Years ago, I was teaching a class called "Before you say I do", a 10 week lesson plan for couples planning to marry.  (I know it's ironic for me, but it's true.  If only I had studied this when I was in high school.)  

We had individual "counseling" sessions with the couples.  One couple haunts my memories.  Both were attorneys.  Incredibly bright.  Incredibly successful.  Incredibly career focused.  

Thru the session, we learned something unusual.  They both owned homes.  And after they got married, they were going to keep both homes and live separately.  When I asked why, here was her answer.  "He has a huge collection of poisonous snakes.  I hate them.  And, he won't get rid of them for me.  So, I'm not living in his house."

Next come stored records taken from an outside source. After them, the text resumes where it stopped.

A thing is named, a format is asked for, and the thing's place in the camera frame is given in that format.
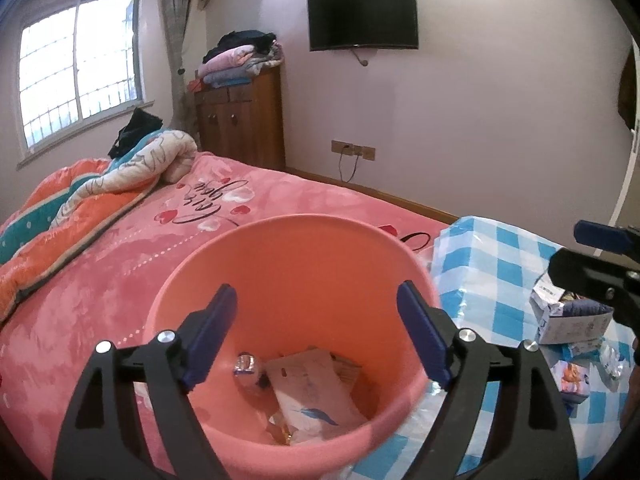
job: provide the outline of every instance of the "wall socket plate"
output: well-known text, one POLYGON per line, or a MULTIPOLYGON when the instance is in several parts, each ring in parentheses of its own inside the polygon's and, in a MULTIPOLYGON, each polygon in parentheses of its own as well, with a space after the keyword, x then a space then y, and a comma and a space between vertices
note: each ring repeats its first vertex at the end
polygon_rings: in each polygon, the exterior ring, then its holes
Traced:
POLYGON ((339 155, 359 155, 364 160, 376 160, 376 149, 369 146, 359 146, 352 144, 351 142, 344 142, 343 140, 332 140, 331 151, 338 153, 339 155))

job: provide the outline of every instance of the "window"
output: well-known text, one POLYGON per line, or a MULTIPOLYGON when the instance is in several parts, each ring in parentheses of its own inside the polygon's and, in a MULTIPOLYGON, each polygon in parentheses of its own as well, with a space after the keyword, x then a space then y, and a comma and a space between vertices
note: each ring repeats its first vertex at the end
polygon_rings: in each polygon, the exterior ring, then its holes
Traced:
POLYGON ((20 108, 27 147, 141 97, 137 4, 80 1, 22 31, 20 108))

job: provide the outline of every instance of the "window frame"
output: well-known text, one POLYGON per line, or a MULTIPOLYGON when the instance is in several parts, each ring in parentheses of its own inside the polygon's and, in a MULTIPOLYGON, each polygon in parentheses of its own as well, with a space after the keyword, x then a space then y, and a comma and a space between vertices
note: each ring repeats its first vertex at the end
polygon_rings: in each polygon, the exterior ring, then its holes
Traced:
POLYGON ((16 63, 15 63, 15 84, 14 84, 14 96, 15 102, 17 104, 18 113, 16 114, 17 123, 18 123, 18 134, 19 134, 19 142, 20 148, 22 152, 22 160, 18 163, 17 168, 21 168, 25 164, 27 164, 32 158, 40 155, 41 153, 53 148, 68 140, 73 138, 95 126, 101 124, 105 121, 109 121, 116 117, 126 115, 130 113, 135 107, 148 107, 153 104, 153 102, 145 102, 144 97, 144 88, 142 84, 142 62, 140 59, 140 35, 139 35, 139 20, 140 20, 140 0, 134 0, 133 4, 133 38, 132 38, 132 50, 133 50, 133 63, 135 67, 135 78, 134 84, 136 88, 137 98, 135 100, 125 101, 119 105, 116 105, 111 108, 107 108, 106 110, 102 110, 96 114, 90 115, 88 117, 82 118, 82 110, 80 104, 80 95, 78 93, 78 64, 76 62, 76 33, 78 31, 78 10, 81 4, 92 2, 95 0, 59 0, 55 2, 53 5, 46 6, 46 8, 41 8, 39 12, 30 14, 28 19, 22 20, 20 24, 18 41, 17 41, 17 51, 16 51, 16 63), (74 39, 73 39, 73 69, 74 69, 74 87, 76 92, 76 104, 78 106, 78 120, 74 123, 69 124, 64 128, 59 129, 58 131, 44 137, 39 142, 36 142, 33 146, 29 147, 27 145, 27 139, 24 134, 24 122, 22 118, 22 102, 20 100, 20 46, 22 43, 22 32, 25 28, 31 27, 35 23, 40 20, 44 20, 49 16, 62 12, 68 9, 76 9, 76 16, 74 19, 74 39))

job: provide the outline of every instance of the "power cord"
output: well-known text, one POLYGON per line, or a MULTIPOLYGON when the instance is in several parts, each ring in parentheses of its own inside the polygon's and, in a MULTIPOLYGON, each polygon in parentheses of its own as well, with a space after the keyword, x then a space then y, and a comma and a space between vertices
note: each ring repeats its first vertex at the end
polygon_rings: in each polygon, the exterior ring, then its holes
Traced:
POLYGON ((356 163, 353 165, 353 173, 351 173, 351 176, 348 180, 345 180, 342 177, 342 156, 344 155, 344 150, 346 150, 347 148, 348 146, 342 147, 342 149, 340 150, 340 160, 338 161, 338 172, 340 173, 340 181, 345 184, 348 184, 353 180, 353 176, 356 174, 356 170, 358 169, 358 161, 360 160, 360 154, 358 154, 358 156, 356 157, 356 163))

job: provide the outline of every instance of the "blue gripper pad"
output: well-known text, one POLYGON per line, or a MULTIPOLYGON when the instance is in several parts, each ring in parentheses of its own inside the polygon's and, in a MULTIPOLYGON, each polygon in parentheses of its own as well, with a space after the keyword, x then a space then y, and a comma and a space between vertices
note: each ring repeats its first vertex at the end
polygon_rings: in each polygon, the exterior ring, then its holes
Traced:
POLYGON ((447 363, 447 351, 456 326, 446 312, 428 306, 412 282, 404 282, 398 287, 396 303, 398 314, 414 343, 424 371, 432 381, 437 381, 446 390, 452 380, 452 373, 447 363), (441 326, 434 325, 426 309, 433 311, 430 311, 430 314, 440 322, 441 326), (440 316, 445 316, 446 319, 440 319, 440 316), (445 334, 438 331, 443 328, 445 334))
POLYGON ((574 227, 575 241, 609 253, 627 254, 633 242, 624 229, 580 220, 574 227))
POLYGON ((180 381, 188 392, 209 375, 237 312, 236 290, 225 283, 204 310, 191 312, 180 325, 178 334, 185 352, 180 381))

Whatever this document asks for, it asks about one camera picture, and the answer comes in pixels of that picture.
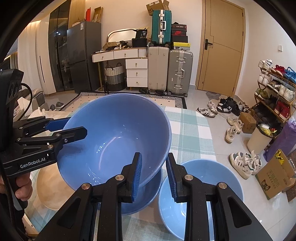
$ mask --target tablecloth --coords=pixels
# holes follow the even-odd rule
[[[198,112],[173,108],[162,107],[169,118],[172,129],[172,143],[170,152],[174,154],[178,164],[192,159],[211,159],[216,160],[213,140],[207,119]],[[162,167],[163,179],[167,172],[165,163]],[[36,191],[36,180],[39,170],[31,173],[33,194],[28,201],[25,213],[35,226],[37,231],[42,228],[53,217],[56,211],[45,207],[39,200]],[[158,211],[158,197],[145,209],[129,216],[122,217],[123,240],[178,240],[172,235],[162,223]]]

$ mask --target door frame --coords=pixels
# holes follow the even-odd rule
[[[202,0],[202,33],[201,33],[201,38],[200,38],[200,55],[198,58],[198,66],[197,66],[197,74],[196,74],[196,80],[195,80],[195,89],[197,90],[202,90],[202,85],[200,85],[199,87],[199,81],[200,81],[200,73],[201,73],[201,69],[202,69],[202,57],[203,57],[203,53],[205,50],[205,20],[206,20],[206,8],[205,8],[205,1],[206,0]],[[239,70],[237,73],[237,79],[235,81],[235,85],[234,85],[234,90],[232,92],[232,97],[235,94],[235,91],[237,89],[237,84],[238,84],[238,80],[239,80],[239,76],[242,70],[242,61],[244,59],[244,47],[245,47],[245,41],[246,41],[246,13],[245,13],[245,9],[243,7],[240,7],[232,2],[229,2],[227,0],[221,0],[224,2],[227,2],[233,6],[236,6],[238,8],[240,8],[243,11],[243,22],[244,22],[244,36],[243,36],[243,43],[242,43],[242,55],[241,55],[241,60],[240,60],[240,64],[239,64]]]

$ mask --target bowl rim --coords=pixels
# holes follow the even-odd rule
[[[171,143],[172,143],[172,129],[171,129],[171,126],[170,126],[170,121],[168,119],[168,116],[166,115],[165,111],[158,105],[156,104],[155,102],[153,102],[152,100],[150,100],[149,98],[146,98],[146,97],[143,97],[143,96],[140,96],[140,95],[137,95],[137,94],[129,94],[129,93],[116,93],[116,94],[112,94],[112,95],[107,95],[107,96],[103,96],[101,98],[98,98],[96,100],[93,100],[91,101],[90,103],[88,103],[87,105],[83,106],[82,108],[80,108],[77,112],[74,113],[74,115],[71,116],[71,118],[68,120],[68,122],[66,123],[66,125],[64,126],[63,130],[64,129],[68,129],[67,128],[67,125],[69,123],[71,123],[73,120],[73,117],[75,117],[80,111],[82,111],[86,106],[94,103],[94,102],[99,102],[99,101],[102,101],[104,99],[110,99],[110,98],[116,98],[115,96],[134,96],[133,98],[139,98],[139,99],[142,99],[144,100],[145,102],[149,103],[149,104],[153,104],[154,106],[157,106],[157,108],[162,112],[162,114],[164,115],[165,117],[165,120],[168,124],[168,132],[169,132],[169,136],[168,136],[168,145],[167,145],[167,148],[166,148],[166,151],[163,155],[163,160],[161,161],[161,163],[154,169],[154,171],[142,182],[139,184],[139,187],[143,187],[144,185],[146,185],[157,173],[158,171],[161,169],[162,165],[164,164],[167,156],[168,156],[168,153],[170,151],[170,147],[171,147]],[[62,178],[64,179],[64,181],[74,190],[74,188],[72,187],[72,185],[70,185],[70,183],[68,183],[65,178],[63,177],[63,174],[61,173],[60,169],[59,169],[59,172],[62,176]]]
[[[125,213],[125,214],[122,214],[122,215],[126,216],[126,215],[132,215],[132,214],[134,214],[134,213],[140,212],[140,211],[142,211],[144,208],[146,208],[150,203],[152,203],[152,202],[154,201],[154,199],[155,199],[156,196],[158,195],[159,190],[160,190],[160,187],[161,187],[161,185],[162,185],[162,183],[163,183],[163,170],[162,170],[162,168],[156,173],[156,175],[157,175],[159,172],[160,172],[160,182],[159,182],[159,186],[158,186],[158,188],[157,188],[156,193],[153,195],[153,197],[150,199],[150,201],[147,202],[142,208],[140,208],[140,209],[136,209],[136,210],[137,210],[136,212],[132,211],[132,212],[130,212],[130,213]]]
[[[215,162],[225,168],[227,168],[229,171],[231,171],[228,167],[226,167],[225,165],[223,165],[222,163],[220,162],[217,162],[217,161],[214,161],[214,160],[210,160],[210,159],[203,159],[203,158],[200,158],[200,159],[194,159],[194,160],[189,160],[189,161],[186,161],[184,163],[181,164],[181,166],[183,166],[184,164],[188,163],[188,162],[196,162],[196,161],[200,161],[200,160],[204,160],[204,161],[210,161],[210,162]],[[239,179],[237,178],[237,176],[233,173],[233,175],[235,176],[237,182],[239,183],[239,186],[242,190],[242,201],[244,202],[244,190],[242,188],[242,185],[239,181]],[[161,217],[161,220],[162,222],[164,223],[165,227],[171,232],[171,234],[173,234],[175,237],[181,239],[181,240],[184,240],[184,237],[179,237],[177,234],[175,234],[169,227],[168,225],[166,224],[165,220],[164,220],[164,217],[163,217],[163,214],[161,212],[161,208],[160,208],[160,193],[162,192],[162,189],[163,189],[163,186],[164,186],[164,183],[167,181],[168,179],[168,176],[163,180],[162,184],[161,184],[161,187],[160,187],[160,190],[159,190],[159,196],[158,196],[158,210],[159,210],[159,214],[160,214],[160,217]]]

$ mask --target purple plastic bag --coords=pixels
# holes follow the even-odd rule
[[[278,135],[274,143],[263,154],[265,160],[269,162],[278,149],[281,149],[287,156],[296,144],[296,121],[291,117],[285,124],[281,133]]]

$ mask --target finger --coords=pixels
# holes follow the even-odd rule
[[[28,196],[26,196],[25,198],[21,198],[22,201],[27,201],[30,199],[30,197],[32,196],[33,193],[33,187],[31,186],[30,192],[28,194]]]
[[[6,193],[5,186],[2,184],[0,184],[0,193],[2,193],[2,194]]]
[[[29,193],[31,191],[31,188],[32,188],[32,181],[31,181],[31,179],[29,179],[29,183],[27,183],[26,185],[22,186],[18,190],[16,190],[15,196],[18,199],[26,198],[29,195]]]
[[[23,175],[17,177],[15,182],[19,187],[22,187],[22,186],[28,184],[29,180],[30,180],[30,173],[26,173],[26,174],[23,174]]]

When I asked him about this unusual plan, he responded with a snarl.  It was his life and he was going to do what he darn well wanted to.  He was smart enough to make this weird marriage work.  No one was going to tell him what to do.

I asked him why he carried so much anger.  He immediately responded, "When I was eight years old, my father told me in front of my family that I was stupid."  He then broke down and cried and you could feel the torment in him.  His fiancĂ© had no idea.  I don't know what happened to them, but I pray he's at peace.  

On a totally different note, we had neighbors that moved in two doors down from us when I was a kid.  The Samchok family.  Allan Samchok was my age. 

I'll never forget going to his house to see if he could come out and play.  When I got to their kitchen door, I heard something I'd never heard and haven't since.  Sitting around their dinner table, the parents and the two boys sang opera.  Each would take turns.  It was the weirdest thing in the world to me.  Opera?  But thinking back, how marvelous.  Doing something together.  Music.  Happiness.  Learning history through opera.  Learning Italian and German.  What a gift those parents gave that family.  

Whatever you recall about dinner at 8, if it brings you peace, wallow in that.  Share it with your family.

If what you recall brings sadness or angst or self-doubt, talk to someone and release yourself from the pain.  It's time to get free and get happy.